Puis le docteur transmet la requête qu'avait adressée Cariou à Jacotin. Aussitôt un message s'envole vers Paris. Demain, à Port-Clet, la femme du survivant sera prévenue.
Le lendemain matin, 14 février, sur une mer splendide, sous un ciel éblouissant, la Jeanne-d'Arc passe à 9 h 30, par 33°35' N., 31°5' E., à l'endroit supposé où l'Amiral-Charner a péri. Sur la plage arrière, à bâbord, face à la côte de Syrie, sont rangés, en grande tenue, l'état-major et l'équipage du bâtiment. Plus imposant que jamais, l'amiral monte sur la passerelle arrière. Près de lui se tient le père Jaussen, le dominicain à silhouette de patriarche que j'ai montré à l'œuvre au moment où les Turcs descendaient vers l'Egypte.

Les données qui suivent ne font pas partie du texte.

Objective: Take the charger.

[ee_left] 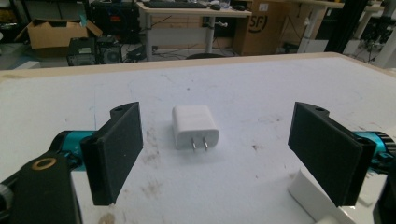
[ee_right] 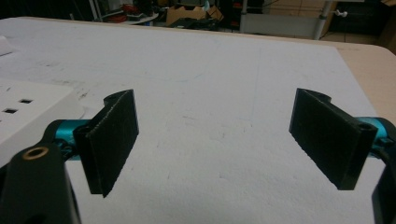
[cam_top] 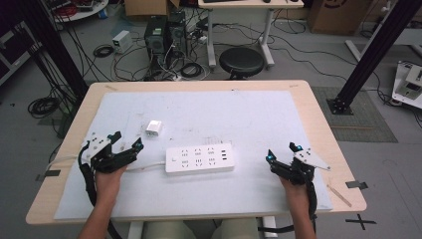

Les clairons sonnent le "garde-à-vous" Aussitôt, le grand pavillon des jours de fête et de bataille et la marque de vice-amiral sont amenés à mi-mât, en berne. D'une voix grave et bien scandée, qui porte loin et remue les entrailles, l'amiral annonce la perte du croiseur cuirassé Amiral-Charner et de 426 braves qui l'armaient. Seul a survécu le quartier-maître canonnier Cariou. L'amiral lit ensuite le message reçu du commandant en chef à quatre heures du matin : "L'armée navale, unie dans un sentiment de douleur et de fierté, envoie ses adieux au vaillant Amiral-Charner glorieusement frappé à son poste d'avant-garde. Vive la France !" "Vive la France !" répond l'équipage de la Jeanne-d'Arc. Le père Jaussen donne l'absoute et, les suprêmes prières dites, fait, sur la grande tombe bleue, un lent signe de croix que ponctuent trois coups de canon, tandis que les clairons sonnent "aux champs" Enfin, lorsque tous les sifflets du bord ont roulé leurs trilles comme pour rendre les honneurs à un amiral de France, on entend soudain la Marseillaise.
Et la Jeanne-d'Arc reprend sa croisière. Pendant trente-six heures encore, toute la 3e escadre cherche sur l'eau. Cariou est bien l'unique survivant.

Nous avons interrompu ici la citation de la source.